# Prompt:
Beneath this instruction is a listing. Transcribe from it only the stretch from the line with "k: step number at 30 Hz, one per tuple" through the line with "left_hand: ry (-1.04", both end lines included, exactly as written.

# Material supplied:

'''

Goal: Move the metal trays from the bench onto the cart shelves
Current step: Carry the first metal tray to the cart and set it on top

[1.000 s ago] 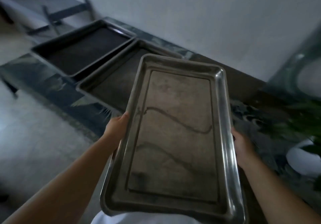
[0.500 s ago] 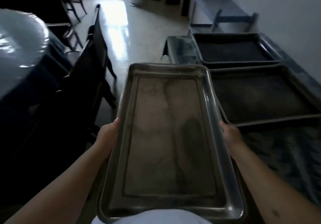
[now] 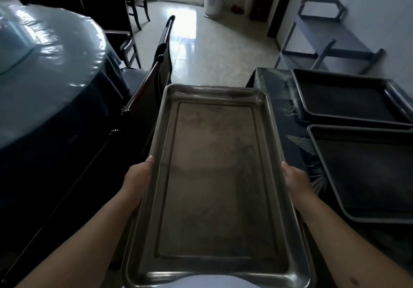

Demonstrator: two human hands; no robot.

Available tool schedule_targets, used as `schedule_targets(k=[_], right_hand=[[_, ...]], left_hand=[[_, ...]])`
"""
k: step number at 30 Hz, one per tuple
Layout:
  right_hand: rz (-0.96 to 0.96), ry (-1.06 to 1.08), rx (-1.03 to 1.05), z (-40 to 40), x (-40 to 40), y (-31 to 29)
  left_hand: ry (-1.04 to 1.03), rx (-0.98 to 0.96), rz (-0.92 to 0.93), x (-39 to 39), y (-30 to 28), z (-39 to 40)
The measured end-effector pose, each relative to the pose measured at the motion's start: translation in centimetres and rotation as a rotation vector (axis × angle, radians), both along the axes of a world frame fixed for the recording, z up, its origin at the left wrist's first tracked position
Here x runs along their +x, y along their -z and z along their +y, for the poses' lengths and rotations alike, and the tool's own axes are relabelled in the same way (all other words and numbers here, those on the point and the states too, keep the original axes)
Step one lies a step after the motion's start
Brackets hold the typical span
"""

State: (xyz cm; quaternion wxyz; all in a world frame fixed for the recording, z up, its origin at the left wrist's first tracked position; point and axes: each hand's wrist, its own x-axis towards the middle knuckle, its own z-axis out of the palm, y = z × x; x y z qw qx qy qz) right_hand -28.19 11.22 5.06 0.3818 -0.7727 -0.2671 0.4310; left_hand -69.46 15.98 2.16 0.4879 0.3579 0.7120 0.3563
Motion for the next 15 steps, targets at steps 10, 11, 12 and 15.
schedule_targets(k=[10, 11, 12, 15], right_hand=[[-0.007, 0.053, -0.034, 8.9, -0.1, 0.4], [-0.004, 0.057, -0.037, 10.2, 0.2, 0.6], [0.000, 0.061, -0.034, 11.7, 0.5, 1.0], [0.021, 0.052, -0.029, 16.9, 1.7, 2.0]], left_hand=[[0.079, -0.081, -0.026, 0.2, 0.3, 10.8], [0.079, -0.091, -0.025, 0.4, 0.5, 12.1], [0.080, -0.094, -0.016, 0.8, 0.8, 13.7], [0.077, -0.084, 0.026, 2.1, 1.1, 18.9]])
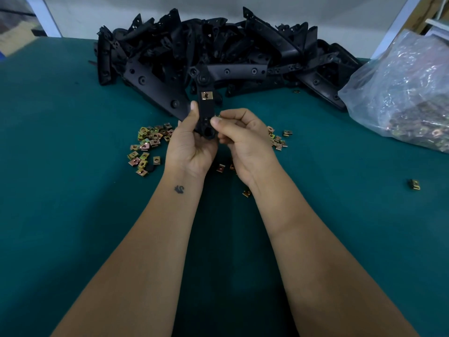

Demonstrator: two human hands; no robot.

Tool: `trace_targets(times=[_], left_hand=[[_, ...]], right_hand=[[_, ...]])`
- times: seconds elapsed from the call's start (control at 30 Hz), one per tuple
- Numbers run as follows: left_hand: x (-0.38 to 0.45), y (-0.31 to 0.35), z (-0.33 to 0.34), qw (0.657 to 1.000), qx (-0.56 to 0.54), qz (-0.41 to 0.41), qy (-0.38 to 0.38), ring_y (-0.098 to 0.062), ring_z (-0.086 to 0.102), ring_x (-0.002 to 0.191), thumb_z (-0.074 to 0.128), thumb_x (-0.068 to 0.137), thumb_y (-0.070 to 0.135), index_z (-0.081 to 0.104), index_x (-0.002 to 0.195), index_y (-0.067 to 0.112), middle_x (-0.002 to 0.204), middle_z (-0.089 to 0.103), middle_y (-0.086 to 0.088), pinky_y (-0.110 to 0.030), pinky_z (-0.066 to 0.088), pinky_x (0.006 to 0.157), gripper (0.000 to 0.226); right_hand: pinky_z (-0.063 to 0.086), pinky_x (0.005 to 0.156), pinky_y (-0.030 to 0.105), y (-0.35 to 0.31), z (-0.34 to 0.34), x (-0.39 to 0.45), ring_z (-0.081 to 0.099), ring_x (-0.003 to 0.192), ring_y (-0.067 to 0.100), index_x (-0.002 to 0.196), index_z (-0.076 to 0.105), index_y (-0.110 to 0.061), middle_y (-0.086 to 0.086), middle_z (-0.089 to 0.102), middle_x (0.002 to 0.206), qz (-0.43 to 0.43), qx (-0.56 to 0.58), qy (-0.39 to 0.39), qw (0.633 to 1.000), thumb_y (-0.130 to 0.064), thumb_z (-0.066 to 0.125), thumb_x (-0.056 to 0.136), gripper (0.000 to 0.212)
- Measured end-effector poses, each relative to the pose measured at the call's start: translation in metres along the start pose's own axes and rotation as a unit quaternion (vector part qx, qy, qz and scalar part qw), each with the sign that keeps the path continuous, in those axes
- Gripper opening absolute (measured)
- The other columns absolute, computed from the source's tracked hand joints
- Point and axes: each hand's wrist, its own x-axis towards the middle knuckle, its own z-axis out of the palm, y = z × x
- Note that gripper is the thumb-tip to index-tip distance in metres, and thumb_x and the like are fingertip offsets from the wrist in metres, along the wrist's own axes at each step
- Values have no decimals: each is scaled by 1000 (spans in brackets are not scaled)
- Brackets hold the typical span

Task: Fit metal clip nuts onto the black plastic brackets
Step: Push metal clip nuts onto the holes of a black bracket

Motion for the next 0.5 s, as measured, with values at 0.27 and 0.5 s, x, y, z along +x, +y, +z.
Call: trace_targets(times=[0.27, 0.5], left_hand=[[1, 0, 0, 1000, 8, 4, 13, -21, 57, 79, 56, 98, 20, 49, 127, 9, 97, 57, -11, -26, 52, 52, 32], [1, 1, 0, 1000, 27, -9, 5, -25, 56, 105, 56, 97, 13, 40, 144, 6, 114, 55, -14, -36, 55, 76, 50]], right_hand=[[46, 57, 20, -2, -2, 0, 54, 56, 6, 79, 59, -10, -3, 63, 65, 0, -9, -11, 1000, 9, 69, 82, 22], [44, 53, 18, -9, -9, 2, 52, 52, 7, 77, 58, -10, 0, 62, 63, 11, -45, -31, 998, 12, 70, 79, 24]])
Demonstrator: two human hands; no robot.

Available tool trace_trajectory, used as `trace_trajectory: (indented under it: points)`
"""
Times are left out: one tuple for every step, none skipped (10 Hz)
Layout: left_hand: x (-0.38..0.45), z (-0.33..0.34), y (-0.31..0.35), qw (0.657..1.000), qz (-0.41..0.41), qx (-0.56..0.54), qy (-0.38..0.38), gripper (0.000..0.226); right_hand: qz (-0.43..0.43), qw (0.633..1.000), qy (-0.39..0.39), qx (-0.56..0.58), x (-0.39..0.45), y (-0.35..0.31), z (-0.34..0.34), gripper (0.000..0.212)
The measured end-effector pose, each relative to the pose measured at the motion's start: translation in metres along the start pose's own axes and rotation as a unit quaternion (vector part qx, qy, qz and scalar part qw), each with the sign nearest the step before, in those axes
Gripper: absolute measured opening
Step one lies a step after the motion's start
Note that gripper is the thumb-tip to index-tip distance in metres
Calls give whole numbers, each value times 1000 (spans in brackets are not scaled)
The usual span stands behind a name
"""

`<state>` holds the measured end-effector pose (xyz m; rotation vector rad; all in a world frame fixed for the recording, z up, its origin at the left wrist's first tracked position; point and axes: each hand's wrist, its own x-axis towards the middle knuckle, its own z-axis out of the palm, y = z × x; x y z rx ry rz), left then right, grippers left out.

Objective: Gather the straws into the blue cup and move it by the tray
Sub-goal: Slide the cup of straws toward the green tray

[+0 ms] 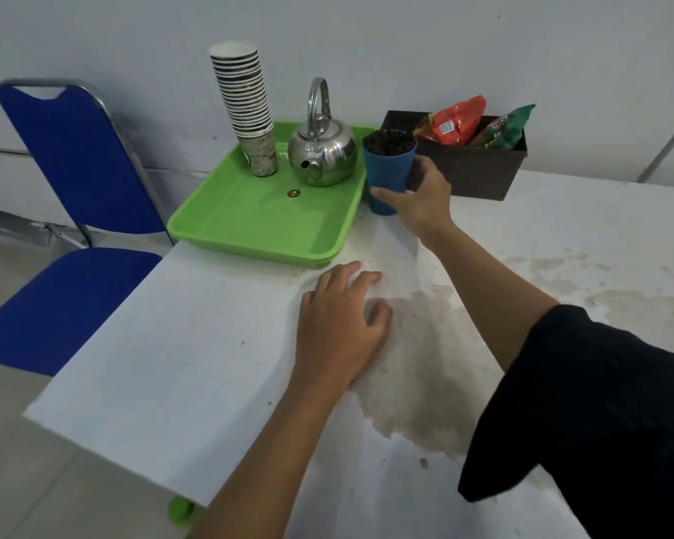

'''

# Exercise response:
k: step number at 30 Hz, one per tuple
Layout:
  right_hand: rz (-0.96 to 0.96), ry (-1.06 to 1.08), rx (-1.03 to 1.05), z (-40 to 40), x (-40 to 40), y (-31 to 29)
  left_hand: ry (-1.04 to 1.03), rx (-0.98 to 0.96), rz (-0.92 to 0.93), x (-39 to 39), y (-30 to 28), z (-39 to 40)

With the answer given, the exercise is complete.